Questa diffusione dell’immagine della bambina, pensavo, non sarebbe stata possibile se non da morta.

Perché, ricordiamolo, la privacy ha le sue leggi, sempre più ferree e minuziose ed una delle più nette è quella che è vietato riprendere e pubblicare video e foto di minori. Solo di quelli vivi però.

In una recente occasione, il Garante per la privacy richiamando il decreto legislativo 101/2018, ha citato le regole deontologiche relative al trattamento di dati personali nell’esercizio dell’attività giornalistica, la c.d. “Carta di Treviso”: il diritto del minore alla privacy prevale sempre sul diritto di cronaca perché è necessario per tutelare “il sano e sereno sviluppo della sua personalità”. Quindi foto sui social network solo col consenso dei genitori. Di uno o di entrambi? Cosa si rischia a pubblicare foto di minori senza aver oscurato il volto e interpellato i genitori? Temi tecnici sui quali si scrivono libri, si fanno cause e si tengono convegni.

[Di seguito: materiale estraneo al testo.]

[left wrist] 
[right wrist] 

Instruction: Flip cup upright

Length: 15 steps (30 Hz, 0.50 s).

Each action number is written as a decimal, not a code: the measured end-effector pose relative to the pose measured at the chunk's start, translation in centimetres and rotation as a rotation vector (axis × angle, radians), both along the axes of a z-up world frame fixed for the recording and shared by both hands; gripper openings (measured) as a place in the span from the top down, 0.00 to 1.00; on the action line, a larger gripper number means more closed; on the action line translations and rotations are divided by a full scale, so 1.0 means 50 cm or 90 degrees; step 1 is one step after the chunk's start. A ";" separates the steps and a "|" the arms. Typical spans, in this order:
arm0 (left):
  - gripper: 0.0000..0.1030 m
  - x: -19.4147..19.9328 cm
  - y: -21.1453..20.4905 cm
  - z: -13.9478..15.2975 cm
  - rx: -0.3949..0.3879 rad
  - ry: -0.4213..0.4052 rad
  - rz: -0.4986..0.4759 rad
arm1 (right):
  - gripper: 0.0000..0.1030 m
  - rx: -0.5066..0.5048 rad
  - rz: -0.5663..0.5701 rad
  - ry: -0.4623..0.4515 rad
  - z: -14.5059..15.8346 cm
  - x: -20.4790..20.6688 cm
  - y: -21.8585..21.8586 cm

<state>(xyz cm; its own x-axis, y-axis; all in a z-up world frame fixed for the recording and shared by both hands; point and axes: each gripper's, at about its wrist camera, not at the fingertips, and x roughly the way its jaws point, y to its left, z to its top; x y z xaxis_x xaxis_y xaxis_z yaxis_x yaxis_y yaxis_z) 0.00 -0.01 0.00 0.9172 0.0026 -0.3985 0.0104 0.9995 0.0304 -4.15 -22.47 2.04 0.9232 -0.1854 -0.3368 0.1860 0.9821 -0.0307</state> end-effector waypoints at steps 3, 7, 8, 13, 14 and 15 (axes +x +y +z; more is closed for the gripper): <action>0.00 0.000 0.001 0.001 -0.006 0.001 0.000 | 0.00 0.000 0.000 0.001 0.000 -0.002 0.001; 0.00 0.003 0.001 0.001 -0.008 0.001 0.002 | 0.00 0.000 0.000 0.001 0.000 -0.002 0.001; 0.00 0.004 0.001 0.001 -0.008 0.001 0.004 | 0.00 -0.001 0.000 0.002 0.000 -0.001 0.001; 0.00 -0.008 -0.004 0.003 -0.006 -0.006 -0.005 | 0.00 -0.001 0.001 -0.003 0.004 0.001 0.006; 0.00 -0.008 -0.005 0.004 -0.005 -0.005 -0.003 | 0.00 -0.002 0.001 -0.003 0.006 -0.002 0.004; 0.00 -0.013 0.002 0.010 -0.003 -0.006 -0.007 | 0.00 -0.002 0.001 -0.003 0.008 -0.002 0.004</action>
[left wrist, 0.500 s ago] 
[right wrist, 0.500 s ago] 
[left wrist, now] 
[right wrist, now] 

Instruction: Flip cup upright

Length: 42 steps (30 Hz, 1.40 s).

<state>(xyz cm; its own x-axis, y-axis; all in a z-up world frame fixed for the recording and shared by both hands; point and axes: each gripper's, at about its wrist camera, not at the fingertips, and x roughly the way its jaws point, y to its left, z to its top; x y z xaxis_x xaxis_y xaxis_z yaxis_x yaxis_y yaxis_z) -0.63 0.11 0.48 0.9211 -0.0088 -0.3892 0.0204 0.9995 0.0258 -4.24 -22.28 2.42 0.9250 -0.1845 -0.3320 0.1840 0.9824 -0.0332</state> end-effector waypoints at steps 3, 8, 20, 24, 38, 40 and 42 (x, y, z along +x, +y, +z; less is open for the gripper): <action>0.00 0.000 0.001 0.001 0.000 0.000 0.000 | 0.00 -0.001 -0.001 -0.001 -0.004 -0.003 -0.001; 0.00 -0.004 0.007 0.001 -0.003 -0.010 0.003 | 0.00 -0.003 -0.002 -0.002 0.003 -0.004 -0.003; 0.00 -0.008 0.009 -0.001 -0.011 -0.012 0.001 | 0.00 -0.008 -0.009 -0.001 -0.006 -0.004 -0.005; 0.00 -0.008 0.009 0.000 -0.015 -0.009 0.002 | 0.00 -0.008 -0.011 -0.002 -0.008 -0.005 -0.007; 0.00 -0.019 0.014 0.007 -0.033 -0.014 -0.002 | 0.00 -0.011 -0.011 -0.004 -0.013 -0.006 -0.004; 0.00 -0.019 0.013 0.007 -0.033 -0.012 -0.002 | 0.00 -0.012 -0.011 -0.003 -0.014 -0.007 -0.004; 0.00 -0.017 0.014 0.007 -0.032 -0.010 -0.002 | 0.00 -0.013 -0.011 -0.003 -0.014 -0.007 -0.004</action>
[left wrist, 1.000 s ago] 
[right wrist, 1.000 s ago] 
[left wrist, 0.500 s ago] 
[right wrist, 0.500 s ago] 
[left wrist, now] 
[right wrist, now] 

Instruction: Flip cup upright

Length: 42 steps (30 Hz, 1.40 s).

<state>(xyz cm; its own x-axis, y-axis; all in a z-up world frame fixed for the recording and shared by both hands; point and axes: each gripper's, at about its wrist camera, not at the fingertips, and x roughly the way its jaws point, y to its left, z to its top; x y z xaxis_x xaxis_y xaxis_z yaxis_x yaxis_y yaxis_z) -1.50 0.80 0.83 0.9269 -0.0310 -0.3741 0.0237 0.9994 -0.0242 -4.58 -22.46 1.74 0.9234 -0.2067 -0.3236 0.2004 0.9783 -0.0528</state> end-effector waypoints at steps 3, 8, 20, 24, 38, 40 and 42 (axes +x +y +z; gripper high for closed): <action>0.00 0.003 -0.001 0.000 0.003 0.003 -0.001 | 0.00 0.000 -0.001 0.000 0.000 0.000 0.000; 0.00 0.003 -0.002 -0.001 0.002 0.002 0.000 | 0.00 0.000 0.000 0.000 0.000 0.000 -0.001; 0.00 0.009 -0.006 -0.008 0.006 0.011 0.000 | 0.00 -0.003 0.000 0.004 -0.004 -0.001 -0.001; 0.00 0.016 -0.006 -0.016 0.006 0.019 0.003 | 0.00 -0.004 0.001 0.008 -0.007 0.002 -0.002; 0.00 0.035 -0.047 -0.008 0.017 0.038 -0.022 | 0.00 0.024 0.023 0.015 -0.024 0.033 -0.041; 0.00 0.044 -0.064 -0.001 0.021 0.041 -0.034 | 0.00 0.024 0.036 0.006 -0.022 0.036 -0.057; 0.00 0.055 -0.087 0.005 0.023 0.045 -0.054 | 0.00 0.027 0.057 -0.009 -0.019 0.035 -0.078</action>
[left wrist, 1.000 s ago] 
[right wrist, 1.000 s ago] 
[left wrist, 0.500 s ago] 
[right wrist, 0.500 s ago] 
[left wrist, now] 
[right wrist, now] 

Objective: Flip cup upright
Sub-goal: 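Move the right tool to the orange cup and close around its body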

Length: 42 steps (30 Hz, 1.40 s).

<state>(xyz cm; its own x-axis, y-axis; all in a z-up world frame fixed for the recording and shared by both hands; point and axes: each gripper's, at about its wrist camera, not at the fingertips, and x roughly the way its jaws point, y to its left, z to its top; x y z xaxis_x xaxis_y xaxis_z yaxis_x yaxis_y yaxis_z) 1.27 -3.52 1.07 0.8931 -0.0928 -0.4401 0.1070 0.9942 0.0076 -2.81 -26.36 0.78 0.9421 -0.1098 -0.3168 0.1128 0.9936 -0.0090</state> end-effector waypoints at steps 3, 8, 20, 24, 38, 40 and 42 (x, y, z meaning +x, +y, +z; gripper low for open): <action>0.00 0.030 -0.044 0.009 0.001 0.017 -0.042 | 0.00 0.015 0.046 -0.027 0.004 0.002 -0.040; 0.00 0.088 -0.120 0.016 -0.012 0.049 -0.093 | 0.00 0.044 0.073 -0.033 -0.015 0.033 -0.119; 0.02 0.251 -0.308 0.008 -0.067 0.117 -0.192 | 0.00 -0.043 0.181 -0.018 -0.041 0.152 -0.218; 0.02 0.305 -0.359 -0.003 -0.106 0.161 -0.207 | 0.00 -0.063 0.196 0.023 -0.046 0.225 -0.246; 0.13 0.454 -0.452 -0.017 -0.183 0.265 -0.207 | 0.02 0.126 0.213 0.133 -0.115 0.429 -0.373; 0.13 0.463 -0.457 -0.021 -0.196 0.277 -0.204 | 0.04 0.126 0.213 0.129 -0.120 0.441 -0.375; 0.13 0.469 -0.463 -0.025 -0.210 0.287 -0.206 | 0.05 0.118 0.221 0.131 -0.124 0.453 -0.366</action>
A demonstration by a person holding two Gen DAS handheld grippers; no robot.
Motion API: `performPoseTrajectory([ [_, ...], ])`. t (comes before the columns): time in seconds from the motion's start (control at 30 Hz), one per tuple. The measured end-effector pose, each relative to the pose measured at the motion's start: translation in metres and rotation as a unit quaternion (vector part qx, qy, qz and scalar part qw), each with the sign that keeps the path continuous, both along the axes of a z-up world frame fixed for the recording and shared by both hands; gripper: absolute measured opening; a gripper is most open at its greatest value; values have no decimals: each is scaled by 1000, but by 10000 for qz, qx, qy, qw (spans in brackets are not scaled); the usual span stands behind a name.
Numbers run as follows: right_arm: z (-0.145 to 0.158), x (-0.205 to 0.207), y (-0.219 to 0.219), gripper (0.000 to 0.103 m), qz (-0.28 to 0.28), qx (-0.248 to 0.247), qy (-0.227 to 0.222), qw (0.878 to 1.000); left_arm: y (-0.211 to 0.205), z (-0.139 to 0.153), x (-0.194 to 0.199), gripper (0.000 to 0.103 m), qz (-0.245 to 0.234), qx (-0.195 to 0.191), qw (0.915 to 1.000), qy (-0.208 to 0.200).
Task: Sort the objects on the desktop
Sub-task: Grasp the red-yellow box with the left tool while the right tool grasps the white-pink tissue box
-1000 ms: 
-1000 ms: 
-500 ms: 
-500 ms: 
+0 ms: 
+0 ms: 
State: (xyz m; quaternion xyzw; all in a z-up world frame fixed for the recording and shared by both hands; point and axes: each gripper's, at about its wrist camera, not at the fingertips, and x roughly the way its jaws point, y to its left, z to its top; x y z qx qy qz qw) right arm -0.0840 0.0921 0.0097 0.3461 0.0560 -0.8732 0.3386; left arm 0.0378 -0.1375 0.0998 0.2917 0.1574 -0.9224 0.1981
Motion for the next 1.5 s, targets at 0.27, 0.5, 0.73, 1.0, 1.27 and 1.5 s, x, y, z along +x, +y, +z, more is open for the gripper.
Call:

Tutto dovrebbe essere fatto nel “supremo interesse del minore”, come scrivono i giudici minorili e della famiglia quando si tratta di prendere decisioni in materia di separazione, affidamento dei figli, adozione, ricongiungimento familiare. E sembra proprio che la formula sia facile, a portata di mano. Ma è davvero così?

Fa un certo effetto pensare che nessuna privacy era più necessaria per Elena e nessun Garante troverà motivo per intervenire. Qualche dubbio rimane. Perché quel volto, consegnato così facilmente al mondo senza fine di internet, serviva solo ad appagare superficialmente il bisogno emotivo di conoscere tutto della mamma e della bambina. La notizia ed i particolari della triste storia da soli non bastavano. Ed è arrivato, proprio per questo, sui quotidiani nazionali, anche il disegno che Elena aveva realizzato in occasione della Festa della Mamma con la scritta: “Ti voglio bene mamma” mostrato dalla direttrice dell’istituto scolastico ai giornalisti. A spezzarci ancora di più il cuore, per qualche giorno.

Le leggi sulla privacy ci sommergono ormai e quasi fanno venire l’orticaria, tra moduli e codicilli che talvolta sembrano buoni più ad alimentare conflitti che a promuovere come vorremmo buone prassi. E alla fine ci domandiamo: ma non basterebbe, per i vivi e per i morti, un po’ di buon senso?